Write out exactly the first lines of the listing, ending on the line that contains "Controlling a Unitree".
────────────────────
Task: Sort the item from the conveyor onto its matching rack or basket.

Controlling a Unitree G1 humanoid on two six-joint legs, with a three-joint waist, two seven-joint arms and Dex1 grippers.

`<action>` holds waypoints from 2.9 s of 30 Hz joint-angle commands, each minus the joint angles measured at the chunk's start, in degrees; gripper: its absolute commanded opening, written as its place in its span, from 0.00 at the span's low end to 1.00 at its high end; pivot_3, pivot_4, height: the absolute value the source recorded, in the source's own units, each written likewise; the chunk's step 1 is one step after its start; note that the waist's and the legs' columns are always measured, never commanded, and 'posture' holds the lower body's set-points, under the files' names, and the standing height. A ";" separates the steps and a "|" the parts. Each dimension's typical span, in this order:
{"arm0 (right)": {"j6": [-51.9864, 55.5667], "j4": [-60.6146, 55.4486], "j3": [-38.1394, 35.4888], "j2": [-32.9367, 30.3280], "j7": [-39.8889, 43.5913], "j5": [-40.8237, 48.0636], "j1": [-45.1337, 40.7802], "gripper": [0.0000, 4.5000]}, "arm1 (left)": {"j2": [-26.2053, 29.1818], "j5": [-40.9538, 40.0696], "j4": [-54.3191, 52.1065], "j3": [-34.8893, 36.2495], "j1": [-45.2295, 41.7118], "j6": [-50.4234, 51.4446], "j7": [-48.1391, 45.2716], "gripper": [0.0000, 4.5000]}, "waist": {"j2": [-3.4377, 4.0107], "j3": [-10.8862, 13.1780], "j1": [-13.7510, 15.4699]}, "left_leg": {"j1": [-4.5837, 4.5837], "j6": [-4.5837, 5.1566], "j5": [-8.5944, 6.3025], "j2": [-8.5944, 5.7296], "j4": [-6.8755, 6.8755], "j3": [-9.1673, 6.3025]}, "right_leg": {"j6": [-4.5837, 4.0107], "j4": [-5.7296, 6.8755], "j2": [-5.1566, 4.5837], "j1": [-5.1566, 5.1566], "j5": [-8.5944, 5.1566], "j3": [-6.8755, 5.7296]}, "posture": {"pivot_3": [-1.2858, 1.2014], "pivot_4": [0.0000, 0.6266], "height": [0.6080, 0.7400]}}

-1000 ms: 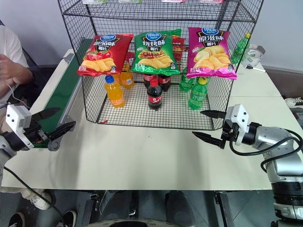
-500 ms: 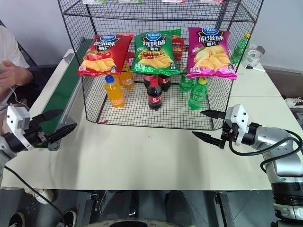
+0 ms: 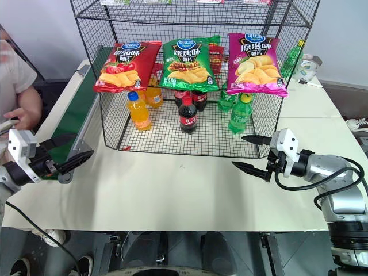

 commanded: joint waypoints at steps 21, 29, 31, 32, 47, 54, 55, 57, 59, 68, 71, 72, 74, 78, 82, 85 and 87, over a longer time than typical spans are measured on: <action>-2.98 0.31 0.59 -0.24 0.32 -1.85 -1.49 0.98 | 0.01 -1.53 0.57 1.87 -0.17 0.03 -0.88 1.00 | 0.00 0.00 -0.04 | 0.00 0.00 0.00 0.00 0.02 0.00 | 0.00 0.02 0.00 0.00 0.00 0.00 | 0.52 0.24 0.99; -3.33 0.81 0.87 -0.10 0.63 -2.25 -1.76 0.98 | -0.17 -1.37 0.98 2.05 0.31 -0.68 -0.61 1.00 | 0.00 0.00 -0.02 | 0.00 0.00 0.00 0.00 0.02 0.00 | 0.00 0.02 0.00 0.00 0.00 0.00 | 0.52 0.24 0.99; -3.30 1.07 0.97 0.01 0.65 -2.27 -2.02 0.98 | -0.06 -1.30 1.23 1.95 0.37 -0.90 -0.76 1.00 | 0.00 0.00 -0.04 | 0.00 0.00 0.00 0.00 0.02 0.00 | 0.00 0.02 0.00 0.00 0.00 0.00 | 0.52 0.24 0.99; -3.41 1.25 1.11 -0.03 0.78 -2.40 -2.18 0.98 | -0.01 -1.32 1.39 1.91 0.37 -0.97 -0.86 1.00 | 0.00 0.00 -0.05 | 0.00 0.00 0.00 0.00 0.02 0.00 | 0.00 0.02 0.00 0.00 0.00 0.00 | 0.52 0.24 0.99; -3.80 1.76 1.88 0.02 1.38 -2.68 -3.40 0.98 | -0.04 1.27 3.63 0.39 1.18 -6.16 -2.51 1.00 | 0.00 0.00 -0.03 | 0.01 0.00 0.00 0.00 0.03 0.00 | 0.00 0.02 0.00 0.00 0.00 0.00 | 0.52 0.24 0.99; -4.58 2.46 2.51 0.02 1.65 -3.20 -4.00 0.98 | -0.13 1.95 4.33 0.33 0.82 -7.46 -2.19 1.00 | 0.00 0.00 -0.07 | 0.01 0.00 0.00 0.00 0.02 0.00 | 0.00 0.03 0.00 -0.01 0.00 0.00 | 0.52 0.24 0.99; -4.67 2.50 2.64 0.09 1.66 -3.26 -4.04 0.98 | -0.14 1.99 4.41 0.30 0.78 -7.56 -2.17 1.00 | 0.00 0.00 -0.05 | 0.01 0.00 0.00 0.00 0.02 0.00 | 0.00 0.03 0.00 -0.01 0.00 0.00 | 0.52 0.24 0.99; -4.83 2.59 2.89 0.22 1.68 -3.41 -4.12 0.98 | -0.21 1.95 4.50 0.30 0.75 -7.66 -2.10 1.00 | 0.00 0.00 -0.04 | 0.01 0.00 0.00 0.00 0.03 0.00 | 0.00 0.03 0.00 0.00 0.00 0.00 | 0.52 0.24 0.99; -4.93 2.72 3.07 0.34 1.68 -3.48 -4.20 0.98 | -0.30 2.01 4.53 0.33 0.96 -7.85 -2.06 1.00 | 0.00 0.00 -0.03 | 0.01 0.00 0.00 0.00 0.02 0.00 | 0.00 0.03 0.00 0.00 0.00 0.00 | 0.52 0.24 0.99; -6.02 3.61 4.15 0.50 1.99 -4.33 -4.63 0.98 | -0.72 2.12 4.32 0.46 1.36 -8.30 -1.63 1.00 | 0.00 0.00 -0.05 | 0.01 0.00 0.00 0.00 0.03 0.00 | 0.00 0.04 0.00 -0.01 0.00 0.00 | 0.52 0.24 0.99; -6.14 3.67 4.30 0.54 1.91 -4.39 -4.68 0.98 | -0.74 2.10 4.30 0.45 1.32 -8.26 -1.59 1.00 | 0.00 0.00 -0.04 | 0.01 0.00 0.00 0.00 0.03 0.01 | 0.00 0.03 0.00 0.00 0.00 0.00 | 0.52 0.24 0.99; -6.11 3.67 4.32 0.56 1.87 -4.38 -4.69 0.98 | -0.70 2.08 4.31 0.42 1.29 -8.20 -1.62 1.00 | 0.00 0.00 -0.04 | 0.01 0.00 0.00 0.00 0.03 0.00 | 0.00 0.03 0.00 0.00 0.00 0.00 | 0.52 0.24 0.99; -6.11 3.70 4.34 0.58 1.79 -4.43 -4.69 0.98 | -0.65 2.02 4.34 0.36 1.26 -7.94 -1.61 1.00 | 0.00 0.00 -0.04 | 0.01 0.00 0.00 0.00 0.03 0.00 | 0.00 0.03 0.00 0.00 0.00 -0.01 | 0.52 0.24 0.99; -6.25 3.68 4.37 0.66 1.65 -4.57 -4.50 0.98 | -0.66 2.06 4.16 0.17 1.20 -7.69 -1.45 1.00 | 0.00 0.00 -0.07 | 0.01 0.00 0.00 0.00 0.03 0.00 | 0.00 0.04 0.00 0.00 0.00 0.00 | 0.52 0.24 0.99; -6.33 3.73 4.41 0.75 1.58 -4.65 -4.51 0.98 | -0.72 2.08 4.02 0.07 1.17 -7.61 -1.28 1.00 | 0.00 0.00 -0.05 | 0.01 0.00 0.00 0.00 0.03 0.00 | 0.00 0.04 0.00 -0.01 0.00 -0.01 | 0.52 0.24 0.99; -6.43 3.84 4.57 0.83 1.54 -4.76 -4.64 0.98 | -0.79 2.02 3.85 0.00 1.15 -7.42 -1.12 1.00 | 0.00 0.00 -0.05 | 0.01 0.00 0.00 0.00 0.03 0.00 | 0.00 0.04 0.00 -0.01 0.00 0.00 | 0.52 0.24 0.99; -6.51 3.86 4.67 0.87 1.54 -4.81 -4.63 0.98 | -0.83 1.44 3.52 0.00 1.27 -6.63 -1.21 1.00 | 0.00 0.00 -0.06 | 0.01 0.00 0.00 0.00 0.03 0.00 | 0.00 0.04 0.00 0.00 0.00 0.00 | 0.52 0.24 0.99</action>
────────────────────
[Response for this exercise]:
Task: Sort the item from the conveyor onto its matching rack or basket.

Controlling a Unitree G1 humanoid on two six-joint legs, with a three-joint waist, two seven-joint arms and Dex1 grippers.

Nothing else belongs in this answer.